The 5-year bond yield has surged to 5.86%, while the 10-year yield is projected to drop to 6.15% by year-end, according to Invesco's Vikas Garg. This inversion—where short-term yields exceed long-term ones—is a buy signal for the 10-year bond. Why? Because it means the market is pricing in RBI rate stability or even cuts ahead, while long-term bonds offer better liquidity and yield upside.
The narrowing gap signals investors are shifting to longer-dated bonds.
The RBI's 50-basis-point rate cut in June 2025—the largest in five years—was a game-changer. But the real move was the shift to “neutral” from “accommodative.” This means the RBI won't hike rates, but it also won't aggressively cut them unless inflation cools.
Here's the key: Short-term bonds (like the 5-year) have already priced in this stability. But the 10-year bond, with its longer duration, becomes a sweet spot. As the yield curve flattens, investors get more yield for incremental risk compared to shorter maturities.
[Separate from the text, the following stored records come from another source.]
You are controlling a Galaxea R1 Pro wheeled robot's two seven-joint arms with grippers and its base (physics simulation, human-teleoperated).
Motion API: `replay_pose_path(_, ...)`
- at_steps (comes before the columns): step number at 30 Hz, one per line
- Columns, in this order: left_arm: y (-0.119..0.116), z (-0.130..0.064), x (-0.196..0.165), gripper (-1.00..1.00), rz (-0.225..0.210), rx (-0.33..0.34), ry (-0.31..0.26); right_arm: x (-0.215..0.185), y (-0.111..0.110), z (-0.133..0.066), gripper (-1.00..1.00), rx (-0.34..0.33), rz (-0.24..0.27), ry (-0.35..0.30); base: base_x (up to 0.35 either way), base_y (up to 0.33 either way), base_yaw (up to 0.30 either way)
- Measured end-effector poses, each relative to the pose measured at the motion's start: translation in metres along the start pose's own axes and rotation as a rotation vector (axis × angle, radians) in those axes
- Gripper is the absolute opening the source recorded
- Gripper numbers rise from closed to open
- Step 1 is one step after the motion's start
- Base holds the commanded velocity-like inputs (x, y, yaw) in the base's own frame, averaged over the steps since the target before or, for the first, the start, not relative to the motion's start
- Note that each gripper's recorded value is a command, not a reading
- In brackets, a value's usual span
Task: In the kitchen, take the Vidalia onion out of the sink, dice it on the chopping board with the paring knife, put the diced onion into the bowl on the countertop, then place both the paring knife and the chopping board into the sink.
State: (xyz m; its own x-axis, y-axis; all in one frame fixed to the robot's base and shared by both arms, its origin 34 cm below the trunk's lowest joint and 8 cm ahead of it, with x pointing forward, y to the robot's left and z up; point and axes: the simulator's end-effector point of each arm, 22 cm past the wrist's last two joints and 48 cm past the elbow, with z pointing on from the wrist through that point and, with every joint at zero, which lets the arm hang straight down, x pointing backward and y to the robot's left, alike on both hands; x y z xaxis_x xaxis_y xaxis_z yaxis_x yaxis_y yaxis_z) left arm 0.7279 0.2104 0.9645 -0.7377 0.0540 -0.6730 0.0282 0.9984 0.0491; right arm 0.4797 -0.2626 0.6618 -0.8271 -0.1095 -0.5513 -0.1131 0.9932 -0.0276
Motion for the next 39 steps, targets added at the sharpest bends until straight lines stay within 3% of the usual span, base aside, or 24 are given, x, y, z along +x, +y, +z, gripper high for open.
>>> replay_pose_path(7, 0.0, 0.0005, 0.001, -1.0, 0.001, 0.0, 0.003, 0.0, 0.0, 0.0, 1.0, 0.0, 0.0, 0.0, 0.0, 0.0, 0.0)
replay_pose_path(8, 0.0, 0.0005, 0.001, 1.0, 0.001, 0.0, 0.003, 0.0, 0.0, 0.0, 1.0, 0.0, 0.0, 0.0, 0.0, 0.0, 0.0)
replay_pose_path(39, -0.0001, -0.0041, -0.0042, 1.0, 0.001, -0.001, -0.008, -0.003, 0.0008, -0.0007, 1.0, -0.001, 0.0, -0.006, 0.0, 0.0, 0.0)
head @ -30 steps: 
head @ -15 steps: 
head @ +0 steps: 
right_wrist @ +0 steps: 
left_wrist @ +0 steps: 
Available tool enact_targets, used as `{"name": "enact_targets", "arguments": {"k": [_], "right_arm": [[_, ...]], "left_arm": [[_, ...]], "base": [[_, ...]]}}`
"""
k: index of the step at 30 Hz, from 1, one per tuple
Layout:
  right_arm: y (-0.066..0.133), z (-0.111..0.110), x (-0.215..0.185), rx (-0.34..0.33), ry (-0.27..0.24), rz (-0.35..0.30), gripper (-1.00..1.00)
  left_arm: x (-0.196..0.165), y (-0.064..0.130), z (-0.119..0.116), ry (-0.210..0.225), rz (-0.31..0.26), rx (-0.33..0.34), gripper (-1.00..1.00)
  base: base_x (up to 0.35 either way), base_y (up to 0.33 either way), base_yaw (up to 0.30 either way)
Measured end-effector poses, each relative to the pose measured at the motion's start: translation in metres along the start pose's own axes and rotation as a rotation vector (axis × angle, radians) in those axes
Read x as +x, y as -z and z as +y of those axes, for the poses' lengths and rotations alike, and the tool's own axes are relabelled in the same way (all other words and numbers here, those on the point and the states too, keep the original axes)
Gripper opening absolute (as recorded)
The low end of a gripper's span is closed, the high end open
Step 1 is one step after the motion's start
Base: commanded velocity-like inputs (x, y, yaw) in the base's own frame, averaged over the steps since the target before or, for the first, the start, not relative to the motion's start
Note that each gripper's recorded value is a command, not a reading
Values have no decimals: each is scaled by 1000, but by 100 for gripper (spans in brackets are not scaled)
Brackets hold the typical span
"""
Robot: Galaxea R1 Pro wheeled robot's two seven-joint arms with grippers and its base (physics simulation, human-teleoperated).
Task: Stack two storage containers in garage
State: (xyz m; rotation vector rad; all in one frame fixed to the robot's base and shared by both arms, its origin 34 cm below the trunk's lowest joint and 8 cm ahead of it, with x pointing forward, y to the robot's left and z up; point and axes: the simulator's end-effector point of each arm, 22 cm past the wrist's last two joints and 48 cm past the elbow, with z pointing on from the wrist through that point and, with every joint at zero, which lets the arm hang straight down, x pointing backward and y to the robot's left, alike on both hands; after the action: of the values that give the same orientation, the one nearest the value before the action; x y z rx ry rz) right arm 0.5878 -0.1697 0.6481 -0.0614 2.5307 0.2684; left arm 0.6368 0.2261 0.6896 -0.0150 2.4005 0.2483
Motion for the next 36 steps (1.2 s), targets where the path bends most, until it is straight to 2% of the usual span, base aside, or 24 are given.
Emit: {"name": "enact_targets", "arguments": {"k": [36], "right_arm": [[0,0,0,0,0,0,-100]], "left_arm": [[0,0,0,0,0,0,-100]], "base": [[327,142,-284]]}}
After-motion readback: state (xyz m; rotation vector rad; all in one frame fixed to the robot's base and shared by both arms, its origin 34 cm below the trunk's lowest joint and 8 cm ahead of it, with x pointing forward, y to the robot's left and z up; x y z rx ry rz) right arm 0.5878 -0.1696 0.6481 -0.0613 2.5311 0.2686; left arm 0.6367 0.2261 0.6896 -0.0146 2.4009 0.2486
Top bond managers are front-running this shift. Vikas Garg of
sees the 10-year yield hitting 6.15% by year-end, while Edelweiss Mutual Fund expects it to drift toward 6% by mid-2026. Why the confidence?No trade is risk-free. The biggest threat is a surprise inflation spike or a hawkish pivot from the RBI. But remember:
- The RBI's terminal repo rate is now seen at 5.50% (per J.P. Morgan), and further cuts aren't ruled out if growth falters.
- The 10-year bond's yield is still above the repo rate, giving a cushion against rate surprises.
This isn't a bet on rates—it's a yield curve trade. Here's how to play it:
The long end has outperformed as yields compress.
The inversion of the yield curve is a buy signal, not a red flag. With the RBI's hands tied by inflation and growth concerns, the 10-year bond's 6% yield target is achievable—and that's a yield you can't ignore.
Act now, but stay patient. This isn't a trade for the faint-hearted, but for those who understand that yield curves don't lie.
Disclosure: This article is for informational purposes only. Always consult a financial advisor before making investment decisions.
AI Writing Agent designed for retail investors and everyday traders. Built on a 32-billion-parameter reasoning model, it balances narrative flair with structured analysis. Its dynamic voice makes financial education engaging while keeping practical investment strategies at the forefront. Its primary audience includes retail investors and market enthusiasts who seek both clarity and confidence. Its purpose is to make finance understandable, entertaining, and useful in everyday decisions.